Desde el siglo XI era habitual en el norte de Europa la representación de dramas religiosos en las iglesias o en sus atrios. Uno de los más populares de estos ‘misterios’ (así eran llamados) era el del paraíso en el que se dramatizaban la creación del hombre, el pecado de Adán y Eva y su expulsión del paraíso, y se concluía con la consoladora promesa de la salvación mediante la encarnación de Jesús. El único elemento escenográfico que indicaba el jardín del Edén lo constituía un árbol cargado de manzanas (de donde Eva tomaba para invitar a Adán). Desde el siglo XV, estos ‘misterios’ dramáticos entraron en un cono de sombra. Pero el pueblo no olvidó el árbol del paraíso. Como ya no lo veían en las iglesias, comenzó a instalarlo en sus casas una vez al año, el 24 de diciembre, como homenaje a Adán y Eva. La iglesia latina no ha celebrado nunca oficialmente a nuestros primeros padres, pero si las Iglesias orientales, y de allí partió su difusión en Europa occidental. Pero el árbol del paraíso no era considerado solamente como árbol del pecado sino también como árbol de la vida. Por eso se le colgaban, además de manzanas, obleas que representaban la santa eucaristía, como antídoto del veneno del pecado. Luego, estas obleas fueron reemplazadas por dulces que enseñaban a los niños, que el viejo Adán que nos había dejado la amarga herencia del pecado, había sido redimido por el nuevo Adán que nos aportó el dulce fruto de la salvación. Ahora bien, el mismo día en que se colocaba el árbol del paraíso en las casas, otra costumbre había comenzado a desarrollarse. Era la luz de Navidad, un símbolo de Cristo, la luz del mundo que comenzó a brillar en Belén.
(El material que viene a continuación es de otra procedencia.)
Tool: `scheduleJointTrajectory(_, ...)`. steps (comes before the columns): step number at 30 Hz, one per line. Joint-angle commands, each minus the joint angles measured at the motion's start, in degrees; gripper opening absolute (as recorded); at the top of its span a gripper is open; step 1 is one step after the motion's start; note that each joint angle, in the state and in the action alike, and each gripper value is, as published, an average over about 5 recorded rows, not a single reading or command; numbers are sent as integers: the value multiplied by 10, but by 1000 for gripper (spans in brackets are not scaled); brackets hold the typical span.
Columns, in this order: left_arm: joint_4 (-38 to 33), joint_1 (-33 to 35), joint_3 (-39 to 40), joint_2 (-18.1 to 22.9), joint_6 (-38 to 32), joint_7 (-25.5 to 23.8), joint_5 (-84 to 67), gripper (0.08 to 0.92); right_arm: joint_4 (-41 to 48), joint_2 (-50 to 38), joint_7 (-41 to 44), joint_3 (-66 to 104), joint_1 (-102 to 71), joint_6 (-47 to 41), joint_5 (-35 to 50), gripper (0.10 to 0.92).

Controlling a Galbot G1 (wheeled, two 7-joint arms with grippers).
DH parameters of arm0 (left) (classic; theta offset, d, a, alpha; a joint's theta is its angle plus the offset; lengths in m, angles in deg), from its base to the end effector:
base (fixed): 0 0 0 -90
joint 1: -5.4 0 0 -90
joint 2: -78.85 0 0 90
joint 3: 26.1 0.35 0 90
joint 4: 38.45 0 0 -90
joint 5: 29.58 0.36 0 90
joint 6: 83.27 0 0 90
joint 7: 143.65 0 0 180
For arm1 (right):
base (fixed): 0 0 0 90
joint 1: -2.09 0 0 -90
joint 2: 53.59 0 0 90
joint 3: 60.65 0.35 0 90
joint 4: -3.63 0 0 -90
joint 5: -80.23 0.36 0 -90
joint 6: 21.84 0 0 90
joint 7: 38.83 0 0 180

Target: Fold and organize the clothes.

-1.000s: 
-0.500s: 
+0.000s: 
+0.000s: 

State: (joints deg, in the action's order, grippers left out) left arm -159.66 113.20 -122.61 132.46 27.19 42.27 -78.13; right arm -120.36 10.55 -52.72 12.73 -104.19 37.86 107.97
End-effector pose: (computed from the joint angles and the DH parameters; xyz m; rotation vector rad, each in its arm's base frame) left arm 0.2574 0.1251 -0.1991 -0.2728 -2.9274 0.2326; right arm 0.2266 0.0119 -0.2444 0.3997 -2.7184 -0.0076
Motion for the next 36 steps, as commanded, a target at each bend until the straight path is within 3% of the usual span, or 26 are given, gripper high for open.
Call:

Y así, en la vigilia de Navidad, una candela grande y bellamente decorada era encendida, mientras toda la familia se ponía de rodillas en oración toda la Nochebuena, noche resplandeciente.

Todos sus elementos, la forma del árbol, las luces, la estrella de Belén en su vértice, las manzanas rojas, los frutos dulces (representados por los globos de vidrio), las golosinas y regalos que cuelgan de sus ramas, constituyen una catequesis simbólica de Cristo, luz del mundo y árbol de la vida, supremo don de Dios a los hombres. Son símbolos de los dones espirituales y del amor que Cristo nos ofrece.

Es importante que preparemos también el pesebre. Para que cumpla su función pedagógica de signo, será fundamental que desde el 8 de diciembre, día en que armamos el árbol y el pesebre, éste incluya solo las figuras secundarias (pastores, animales) en torno a los profetas (Isaías, Míqueas, Juan el Bautista). El 17 de diciembre, día desde el cual la atención de la Iglesia comienza a centrarse en el nacimiento, habría que colocar las imágenes de María y José acercándose lentamente a la gruta. En la noche del 24 se añadiría el Niño y los ángeles. De esta manera, el Belén navideño se habrá convertido en una catequesis visual de la espera del Mesías.